Un lujo en el Noroeste

Montando una mesa en el comedor del restaurante Entretempos./L.V
Montando una mesa en el comedor del restaurante Entretempos. / L.V

Entretempos es un restaurante que basa su oferta gastronómica en el vino y en platos donde prima el respeto por el producto

SERGIO GALLEGO

La pasión que los propietarios del restaurante de Bullas Entretempos muestran por el mundo del vino va de la mano con el respeto que confiesan en su propuesta gastronómica por el producto que entra a la cocina. Entretempos es un imprescindible en el Noroeste de la Región para aquellos que piden la carta de vinos antes que la de comida, y todo un descubrimiento para quienes disfrutan de la sencillez, el producto y el sabor en la cocina.

Antes de pasar por Entretempos, mi viaje a Bullas comienza por la visita a una de las bodegas -y parcelas- que más están dando que hablar en los últimos años: Jorge Piernas. Producción reducida y un trabajo de campo obsesivo están dando lugar a unos estupendos vinos con Monastrell que cato durante la comida en lo que podríamos llamar una especie de cata vertical de todos sus vinos parcelarios. Además de tener el privilegio de catar directamente de los tanques de la propia bodega lo que será el 2017 y que verá la luz el próximo año. Una pasada de vinos y de experiencia, a pesar de no estar dentro de la Denominación de Origen Bullas por historias que no vienen al caso.

Entretempos. Bullas

Dónde:
Plaza Teniente Flomesta.
Precio:
Unos 35 euros por persona.
Horario:
Cierra lunes todo el día.
Teléfono:
636 065 722

Antes, el propietario y sumiller de Entretempos sirve un poco de champán fresco y vibrante para acompañar una buena anchoa del Cantábrico y, seguidamente, una croqueta todavía en pruebas de berenjenas a la crema que, tras la anchoa, noto baja de sal por mucho que me limpie la boca con el amantequillado champán. El crujiente es muy bueno y las pruebas de la cocina van por buen camino: un tropezón de jamón y de gamba más y un matiz de queso más marcado creo que la situarían donde corresponde a la versión de la mítica receta de Raimundo González.

El plato de guisantes, calamar y jamón roza la perfección. Es exactamente lo que uno espera en un restaurante. Los puntos de cocción de los tres elementos principales, perfectos, la sencillez en la combinación y el sabor en su conjunto hacen de esta propuesta un imprescindible. Cierto que es inevitable pensar que este plato con unos guisantes lágrima tocaría el cielo, pero vamos, a estos precios sería imposible de asumir.
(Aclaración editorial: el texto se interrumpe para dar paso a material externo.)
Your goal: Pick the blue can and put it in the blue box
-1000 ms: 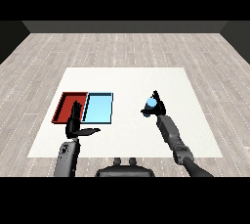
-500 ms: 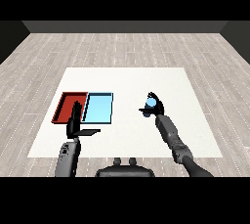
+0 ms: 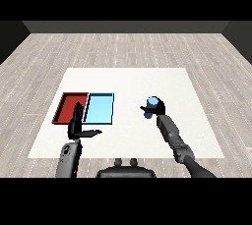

El tomate con bonito y guindillas verdes en aguasal es un alarde de productos. El hecho de que uno de los proveedores de frutas y verduras sea el centro Agroecológico Ceama pone de relieve en el plato unos tomates deliciosos. Y es que lo cierto es que a veces disfruto mucho más un tomate murciano de temporada que un tomate raf. De hecho, aunque la comanda la he dejado en manos del camarero, mi interés por más productos de la tierra se incrementa al probar las verduras frescas del restaurante.

El filete de atún que han escabechado es de la parte del morrillo, lo que aporta un sabor más profundo de lo que suele ser habitual. El escabeche, muy flojo de vinagre, es más parecido a un pescado confitado en aceite aliñado que a la tradicional receta. Dos trocitos de cebolla acompañan a la jugosa carne en un bocado donde el pan se torna fundamental para el disfrute absoluto.

Para terminar, filete de lomo alto de ternera, bien veteada, tierna y sin nada de maduración. Viene acompañada de unas deliciosas patatas nuevas del tamaño de una cereza y algunos pimientos verdes pequeños.

De postre me ofrecen un arroz con leche de naranja. El potente sabor de la naranja se debe a la utilización de sus pieles y la buena textura del grano se agradece, aunque, personalmente, el arroz con leche me gusta mucho más cremoso, casi como si comiese un risotto.

Para terminar, un asiático bien tirado y la convicción de haber comido en uno de los rincones más recomendables del Noroeste por vinos y cocina.